During 2007–2010, Tartaglia investigated the relationship between expression and solubility of genes. He found a close link between mRNA expression levels and protein aggregation rates. The original observations were published in Trends in Biological Science Solubility as an engine of evolution. An experimental follow up was published in Journal of the American Chemical Society. Based on the experimental results, he developed an approach for prediction of heterologous expression in E. coli.

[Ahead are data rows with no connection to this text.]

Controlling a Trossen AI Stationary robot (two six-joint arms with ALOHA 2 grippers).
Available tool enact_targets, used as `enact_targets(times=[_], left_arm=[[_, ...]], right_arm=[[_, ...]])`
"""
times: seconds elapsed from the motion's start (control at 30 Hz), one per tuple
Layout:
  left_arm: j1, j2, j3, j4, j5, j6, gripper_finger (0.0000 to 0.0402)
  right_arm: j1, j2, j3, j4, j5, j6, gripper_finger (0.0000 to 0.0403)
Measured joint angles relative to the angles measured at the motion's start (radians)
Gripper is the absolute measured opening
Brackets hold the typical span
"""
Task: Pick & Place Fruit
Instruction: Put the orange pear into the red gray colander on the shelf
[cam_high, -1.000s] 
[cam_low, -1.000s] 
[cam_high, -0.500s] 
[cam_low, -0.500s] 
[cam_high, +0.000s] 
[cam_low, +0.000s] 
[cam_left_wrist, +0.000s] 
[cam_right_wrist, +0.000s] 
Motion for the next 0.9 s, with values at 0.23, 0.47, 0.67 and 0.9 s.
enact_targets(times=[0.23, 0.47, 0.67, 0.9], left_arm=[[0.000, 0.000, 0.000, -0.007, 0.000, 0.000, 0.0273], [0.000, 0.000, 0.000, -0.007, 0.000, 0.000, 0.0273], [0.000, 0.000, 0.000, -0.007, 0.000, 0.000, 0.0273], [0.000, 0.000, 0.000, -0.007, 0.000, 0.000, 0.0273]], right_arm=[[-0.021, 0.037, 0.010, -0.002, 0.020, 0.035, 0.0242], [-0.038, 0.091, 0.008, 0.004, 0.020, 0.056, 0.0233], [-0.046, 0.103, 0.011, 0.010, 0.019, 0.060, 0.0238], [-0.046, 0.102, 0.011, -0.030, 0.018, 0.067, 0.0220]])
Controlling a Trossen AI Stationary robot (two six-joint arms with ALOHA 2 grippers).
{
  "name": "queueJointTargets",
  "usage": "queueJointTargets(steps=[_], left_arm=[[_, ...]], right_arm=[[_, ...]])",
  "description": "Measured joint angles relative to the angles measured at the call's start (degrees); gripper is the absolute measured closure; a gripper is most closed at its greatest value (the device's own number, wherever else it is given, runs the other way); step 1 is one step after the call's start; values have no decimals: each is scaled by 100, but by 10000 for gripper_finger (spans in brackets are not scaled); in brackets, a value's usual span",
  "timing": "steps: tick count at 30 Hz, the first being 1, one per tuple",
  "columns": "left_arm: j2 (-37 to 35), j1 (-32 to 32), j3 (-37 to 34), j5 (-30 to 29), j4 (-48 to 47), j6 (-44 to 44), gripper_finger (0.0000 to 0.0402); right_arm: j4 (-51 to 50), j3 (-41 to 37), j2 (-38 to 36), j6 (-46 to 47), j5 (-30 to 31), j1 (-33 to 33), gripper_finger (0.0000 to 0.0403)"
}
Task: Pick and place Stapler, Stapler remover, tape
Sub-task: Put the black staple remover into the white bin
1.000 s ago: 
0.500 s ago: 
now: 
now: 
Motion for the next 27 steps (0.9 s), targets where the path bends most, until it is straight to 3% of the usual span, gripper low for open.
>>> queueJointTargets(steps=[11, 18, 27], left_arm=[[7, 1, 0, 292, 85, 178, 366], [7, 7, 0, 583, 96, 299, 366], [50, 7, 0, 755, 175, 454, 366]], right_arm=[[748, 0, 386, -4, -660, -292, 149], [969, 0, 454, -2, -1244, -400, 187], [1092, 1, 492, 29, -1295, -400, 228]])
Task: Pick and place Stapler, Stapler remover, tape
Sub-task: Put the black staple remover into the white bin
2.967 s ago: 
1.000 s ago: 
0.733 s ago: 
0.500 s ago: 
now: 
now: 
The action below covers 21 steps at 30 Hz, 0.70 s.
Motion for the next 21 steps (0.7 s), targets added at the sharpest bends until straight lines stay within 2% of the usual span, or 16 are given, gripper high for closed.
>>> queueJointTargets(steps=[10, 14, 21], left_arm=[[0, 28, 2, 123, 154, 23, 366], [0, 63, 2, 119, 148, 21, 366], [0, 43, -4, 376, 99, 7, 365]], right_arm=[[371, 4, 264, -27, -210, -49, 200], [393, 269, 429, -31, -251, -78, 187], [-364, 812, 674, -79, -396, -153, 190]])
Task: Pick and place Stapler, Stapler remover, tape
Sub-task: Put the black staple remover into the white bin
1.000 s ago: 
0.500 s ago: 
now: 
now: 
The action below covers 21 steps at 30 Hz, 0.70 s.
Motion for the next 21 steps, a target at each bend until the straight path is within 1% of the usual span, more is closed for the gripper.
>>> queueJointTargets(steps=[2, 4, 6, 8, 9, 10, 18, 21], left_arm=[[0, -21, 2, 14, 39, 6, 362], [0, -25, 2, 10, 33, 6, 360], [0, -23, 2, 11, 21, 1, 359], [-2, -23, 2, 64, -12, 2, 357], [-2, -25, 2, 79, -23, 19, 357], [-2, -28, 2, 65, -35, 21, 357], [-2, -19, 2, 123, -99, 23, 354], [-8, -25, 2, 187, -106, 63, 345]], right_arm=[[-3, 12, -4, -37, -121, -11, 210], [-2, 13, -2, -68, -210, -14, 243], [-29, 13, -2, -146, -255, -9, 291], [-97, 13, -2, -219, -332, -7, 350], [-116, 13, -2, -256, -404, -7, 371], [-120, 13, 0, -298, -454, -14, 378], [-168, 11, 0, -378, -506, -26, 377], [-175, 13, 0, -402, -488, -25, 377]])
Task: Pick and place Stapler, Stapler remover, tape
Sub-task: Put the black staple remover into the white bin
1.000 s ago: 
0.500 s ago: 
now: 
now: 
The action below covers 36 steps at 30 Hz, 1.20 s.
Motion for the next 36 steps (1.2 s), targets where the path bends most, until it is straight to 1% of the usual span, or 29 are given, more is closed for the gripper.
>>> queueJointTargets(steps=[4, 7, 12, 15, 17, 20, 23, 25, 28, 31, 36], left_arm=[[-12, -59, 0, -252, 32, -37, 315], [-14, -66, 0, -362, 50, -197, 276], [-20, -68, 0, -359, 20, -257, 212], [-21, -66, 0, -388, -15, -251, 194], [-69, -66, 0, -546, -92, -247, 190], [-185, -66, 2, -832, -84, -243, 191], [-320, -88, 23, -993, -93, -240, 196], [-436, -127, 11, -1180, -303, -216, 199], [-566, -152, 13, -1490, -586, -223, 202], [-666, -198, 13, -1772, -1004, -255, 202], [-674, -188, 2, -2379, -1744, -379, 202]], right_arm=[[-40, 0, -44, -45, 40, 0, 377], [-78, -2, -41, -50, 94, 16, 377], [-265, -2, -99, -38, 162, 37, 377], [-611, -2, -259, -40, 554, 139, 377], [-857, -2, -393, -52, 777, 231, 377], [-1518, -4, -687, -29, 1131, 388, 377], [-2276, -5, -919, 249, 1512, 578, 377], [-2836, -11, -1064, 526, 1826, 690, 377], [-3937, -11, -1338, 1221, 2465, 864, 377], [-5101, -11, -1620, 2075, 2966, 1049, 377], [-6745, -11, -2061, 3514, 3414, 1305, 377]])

====Rationalizing the determinants of protein aggregation====

Between 2009 and 2012, Tartaglia studied the toxicity of protein aggregates in the cellular context and determined the fraction of the proteome that interacts with insoluble aggregates. He also studied interactions with molecular chaperones and their role in preventing aggregation.

In 2008, Tartaglia developed a method to predict the kinetics of aggregation under a variety of environmental conditions. For several years, the method was one of the top cited articles in the Journal of Molecular Biology. Importantly, Tartaglia used the algorithm to design protein toxins that were expressed in the central nervous system of D. melanogaster.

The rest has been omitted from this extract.